=== Begin Enclosure ===

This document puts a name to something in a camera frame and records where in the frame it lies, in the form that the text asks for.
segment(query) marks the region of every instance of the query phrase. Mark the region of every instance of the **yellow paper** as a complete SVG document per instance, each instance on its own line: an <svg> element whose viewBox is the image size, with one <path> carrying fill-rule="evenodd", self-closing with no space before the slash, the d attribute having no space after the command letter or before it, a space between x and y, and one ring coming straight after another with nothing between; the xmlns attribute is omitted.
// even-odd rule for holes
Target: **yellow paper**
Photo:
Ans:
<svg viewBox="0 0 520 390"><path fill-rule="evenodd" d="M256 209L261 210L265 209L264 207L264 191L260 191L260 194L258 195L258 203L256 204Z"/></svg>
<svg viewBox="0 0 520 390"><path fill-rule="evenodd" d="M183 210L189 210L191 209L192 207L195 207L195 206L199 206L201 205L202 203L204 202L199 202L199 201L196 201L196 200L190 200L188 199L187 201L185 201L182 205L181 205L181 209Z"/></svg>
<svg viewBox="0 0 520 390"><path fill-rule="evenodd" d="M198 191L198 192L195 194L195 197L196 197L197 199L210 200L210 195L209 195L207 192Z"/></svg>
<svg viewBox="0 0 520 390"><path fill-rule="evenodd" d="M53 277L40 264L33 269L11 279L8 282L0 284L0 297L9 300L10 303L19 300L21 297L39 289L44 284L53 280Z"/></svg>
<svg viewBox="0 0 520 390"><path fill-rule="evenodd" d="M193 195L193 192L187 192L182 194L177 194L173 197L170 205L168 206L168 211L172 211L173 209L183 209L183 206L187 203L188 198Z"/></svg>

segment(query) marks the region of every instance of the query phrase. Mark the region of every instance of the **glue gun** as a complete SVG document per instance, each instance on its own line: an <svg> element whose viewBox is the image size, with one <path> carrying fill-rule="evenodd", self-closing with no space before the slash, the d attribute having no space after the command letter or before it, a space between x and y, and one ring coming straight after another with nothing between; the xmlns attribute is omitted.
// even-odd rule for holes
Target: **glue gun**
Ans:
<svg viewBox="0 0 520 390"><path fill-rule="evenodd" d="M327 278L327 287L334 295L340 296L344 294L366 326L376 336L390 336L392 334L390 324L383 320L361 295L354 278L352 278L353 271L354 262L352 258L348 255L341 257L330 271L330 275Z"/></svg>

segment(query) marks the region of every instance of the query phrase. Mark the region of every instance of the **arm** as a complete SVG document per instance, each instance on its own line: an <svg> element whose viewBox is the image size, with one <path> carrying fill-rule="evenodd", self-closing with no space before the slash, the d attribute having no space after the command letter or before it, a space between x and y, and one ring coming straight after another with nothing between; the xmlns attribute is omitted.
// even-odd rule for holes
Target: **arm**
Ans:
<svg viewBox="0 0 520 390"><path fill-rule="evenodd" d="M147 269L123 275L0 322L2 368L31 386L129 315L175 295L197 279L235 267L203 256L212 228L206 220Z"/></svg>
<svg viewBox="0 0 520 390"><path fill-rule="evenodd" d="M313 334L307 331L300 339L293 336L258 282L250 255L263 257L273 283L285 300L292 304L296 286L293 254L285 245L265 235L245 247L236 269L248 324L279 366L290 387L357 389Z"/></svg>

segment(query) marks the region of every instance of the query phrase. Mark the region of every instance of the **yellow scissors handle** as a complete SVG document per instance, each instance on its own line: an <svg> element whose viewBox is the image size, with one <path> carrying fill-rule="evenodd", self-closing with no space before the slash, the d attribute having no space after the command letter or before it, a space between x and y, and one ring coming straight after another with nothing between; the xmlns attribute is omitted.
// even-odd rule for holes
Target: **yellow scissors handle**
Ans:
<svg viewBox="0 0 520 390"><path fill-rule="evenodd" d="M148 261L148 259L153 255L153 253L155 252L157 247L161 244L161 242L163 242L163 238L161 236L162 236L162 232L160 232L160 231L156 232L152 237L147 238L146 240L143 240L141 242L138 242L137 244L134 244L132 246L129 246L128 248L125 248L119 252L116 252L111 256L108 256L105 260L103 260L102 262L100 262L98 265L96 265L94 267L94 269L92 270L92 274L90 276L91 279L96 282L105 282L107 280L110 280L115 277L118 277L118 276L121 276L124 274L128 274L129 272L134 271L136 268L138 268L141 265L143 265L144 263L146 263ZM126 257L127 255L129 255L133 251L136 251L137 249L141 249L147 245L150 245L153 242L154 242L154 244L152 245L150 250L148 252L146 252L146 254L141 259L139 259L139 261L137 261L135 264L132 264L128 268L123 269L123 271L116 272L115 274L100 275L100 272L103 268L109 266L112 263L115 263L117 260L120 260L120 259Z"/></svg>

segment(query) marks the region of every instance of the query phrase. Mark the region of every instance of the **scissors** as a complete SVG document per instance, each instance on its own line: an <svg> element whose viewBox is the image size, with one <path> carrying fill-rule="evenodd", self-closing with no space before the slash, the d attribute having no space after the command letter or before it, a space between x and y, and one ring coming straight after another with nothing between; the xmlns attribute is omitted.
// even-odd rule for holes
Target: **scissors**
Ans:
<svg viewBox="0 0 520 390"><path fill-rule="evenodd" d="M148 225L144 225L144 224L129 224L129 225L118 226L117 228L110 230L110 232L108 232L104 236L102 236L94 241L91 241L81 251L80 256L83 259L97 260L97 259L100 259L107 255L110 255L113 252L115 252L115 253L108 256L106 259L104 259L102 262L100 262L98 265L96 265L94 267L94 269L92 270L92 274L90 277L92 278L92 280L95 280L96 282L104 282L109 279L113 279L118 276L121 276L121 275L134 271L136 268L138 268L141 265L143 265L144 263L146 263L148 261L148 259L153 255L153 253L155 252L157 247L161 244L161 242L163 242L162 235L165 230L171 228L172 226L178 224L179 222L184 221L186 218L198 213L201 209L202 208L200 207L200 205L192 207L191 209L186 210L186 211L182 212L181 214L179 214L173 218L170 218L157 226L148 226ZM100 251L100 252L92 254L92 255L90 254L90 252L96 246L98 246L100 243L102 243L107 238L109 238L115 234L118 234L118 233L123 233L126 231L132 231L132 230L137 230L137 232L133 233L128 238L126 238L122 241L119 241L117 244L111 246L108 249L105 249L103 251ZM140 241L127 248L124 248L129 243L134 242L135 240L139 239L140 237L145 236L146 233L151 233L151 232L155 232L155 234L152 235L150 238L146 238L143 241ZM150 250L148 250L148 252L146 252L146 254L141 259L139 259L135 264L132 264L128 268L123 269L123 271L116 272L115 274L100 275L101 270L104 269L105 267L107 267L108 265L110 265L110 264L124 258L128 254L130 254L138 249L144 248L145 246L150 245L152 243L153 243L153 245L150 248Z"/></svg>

=== End Enclosure ===
=== Begin Enclosure ===

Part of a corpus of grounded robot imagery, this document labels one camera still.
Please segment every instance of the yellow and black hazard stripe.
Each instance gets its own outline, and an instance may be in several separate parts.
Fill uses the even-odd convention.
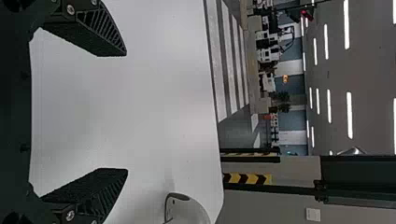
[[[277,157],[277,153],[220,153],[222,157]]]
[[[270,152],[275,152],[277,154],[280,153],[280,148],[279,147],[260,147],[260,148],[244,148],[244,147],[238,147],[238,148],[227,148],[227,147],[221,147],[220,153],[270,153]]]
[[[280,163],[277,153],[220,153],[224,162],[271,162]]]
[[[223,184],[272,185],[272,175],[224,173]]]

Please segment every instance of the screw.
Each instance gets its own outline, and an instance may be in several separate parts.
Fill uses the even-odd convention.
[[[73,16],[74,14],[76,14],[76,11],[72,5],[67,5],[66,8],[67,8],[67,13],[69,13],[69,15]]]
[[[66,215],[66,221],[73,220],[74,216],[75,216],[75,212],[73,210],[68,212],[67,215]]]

=== End Enclosure ===
=== Begin Enclosure ===

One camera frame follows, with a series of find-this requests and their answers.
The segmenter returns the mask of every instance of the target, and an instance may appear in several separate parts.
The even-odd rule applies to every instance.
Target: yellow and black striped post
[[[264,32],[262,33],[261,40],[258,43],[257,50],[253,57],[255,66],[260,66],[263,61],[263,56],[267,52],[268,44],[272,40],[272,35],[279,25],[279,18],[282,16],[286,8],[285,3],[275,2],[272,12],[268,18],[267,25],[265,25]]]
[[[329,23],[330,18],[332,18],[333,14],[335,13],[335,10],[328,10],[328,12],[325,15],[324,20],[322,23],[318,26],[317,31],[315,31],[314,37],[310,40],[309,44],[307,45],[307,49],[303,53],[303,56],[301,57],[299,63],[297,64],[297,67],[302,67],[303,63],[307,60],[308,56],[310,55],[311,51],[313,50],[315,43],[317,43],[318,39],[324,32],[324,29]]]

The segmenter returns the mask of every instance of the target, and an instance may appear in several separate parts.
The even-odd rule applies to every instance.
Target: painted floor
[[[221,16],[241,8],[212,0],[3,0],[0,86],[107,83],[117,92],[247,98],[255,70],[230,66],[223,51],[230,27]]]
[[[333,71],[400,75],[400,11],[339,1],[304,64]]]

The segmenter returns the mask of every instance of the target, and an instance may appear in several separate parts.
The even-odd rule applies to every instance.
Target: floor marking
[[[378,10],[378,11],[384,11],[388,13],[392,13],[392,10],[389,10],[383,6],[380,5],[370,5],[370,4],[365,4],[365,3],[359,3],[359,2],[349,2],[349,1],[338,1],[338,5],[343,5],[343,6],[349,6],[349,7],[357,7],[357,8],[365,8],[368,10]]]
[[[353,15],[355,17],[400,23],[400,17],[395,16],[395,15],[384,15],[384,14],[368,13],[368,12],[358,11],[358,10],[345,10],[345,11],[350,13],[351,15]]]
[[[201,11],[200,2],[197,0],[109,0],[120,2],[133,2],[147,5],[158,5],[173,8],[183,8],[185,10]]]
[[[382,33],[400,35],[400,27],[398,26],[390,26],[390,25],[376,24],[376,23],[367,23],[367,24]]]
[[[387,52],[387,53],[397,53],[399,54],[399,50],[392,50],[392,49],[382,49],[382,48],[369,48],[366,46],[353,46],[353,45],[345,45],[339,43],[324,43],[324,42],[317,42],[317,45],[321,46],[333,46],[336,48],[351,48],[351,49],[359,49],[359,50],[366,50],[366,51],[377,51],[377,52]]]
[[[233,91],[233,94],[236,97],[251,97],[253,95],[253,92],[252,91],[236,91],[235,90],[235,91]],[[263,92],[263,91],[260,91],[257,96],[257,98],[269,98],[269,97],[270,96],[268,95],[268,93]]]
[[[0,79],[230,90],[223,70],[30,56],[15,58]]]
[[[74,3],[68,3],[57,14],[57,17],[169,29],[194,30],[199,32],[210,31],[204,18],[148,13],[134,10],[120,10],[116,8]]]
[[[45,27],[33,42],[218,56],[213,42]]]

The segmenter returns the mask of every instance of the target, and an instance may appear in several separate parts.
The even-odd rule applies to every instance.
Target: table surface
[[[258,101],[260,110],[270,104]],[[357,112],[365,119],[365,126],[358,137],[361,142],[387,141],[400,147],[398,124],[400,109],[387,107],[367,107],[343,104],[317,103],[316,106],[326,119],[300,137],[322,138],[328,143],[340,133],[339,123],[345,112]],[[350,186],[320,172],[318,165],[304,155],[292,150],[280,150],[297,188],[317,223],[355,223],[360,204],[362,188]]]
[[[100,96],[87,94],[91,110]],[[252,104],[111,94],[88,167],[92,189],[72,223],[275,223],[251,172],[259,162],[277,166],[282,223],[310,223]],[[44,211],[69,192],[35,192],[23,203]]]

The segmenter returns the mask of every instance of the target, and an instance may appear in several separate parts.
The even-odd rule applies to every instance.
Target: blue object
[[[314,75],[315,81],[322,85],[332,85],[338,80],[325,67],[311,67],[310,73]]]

=== End Enclosure ===

◆ Assignment
For every line above that holds the word "glue", report the whole line.

◆ Response to the exercise
segment(query) marks the region of every instance of the query phrase. Mark the region of every instance of the **glue gun** as a complete SVG document per instance, each instance on its own line: an <svg> element whose viewBox is the image size, with one <path> carrying fill-rule="evenodd", self-closing with no space before the slash, the d attribute having no space after the command letter or before it, a space between x and y, and one ring coming straight after another with nothing between; the xmlns attribute is omitted.
Target: **glue gun**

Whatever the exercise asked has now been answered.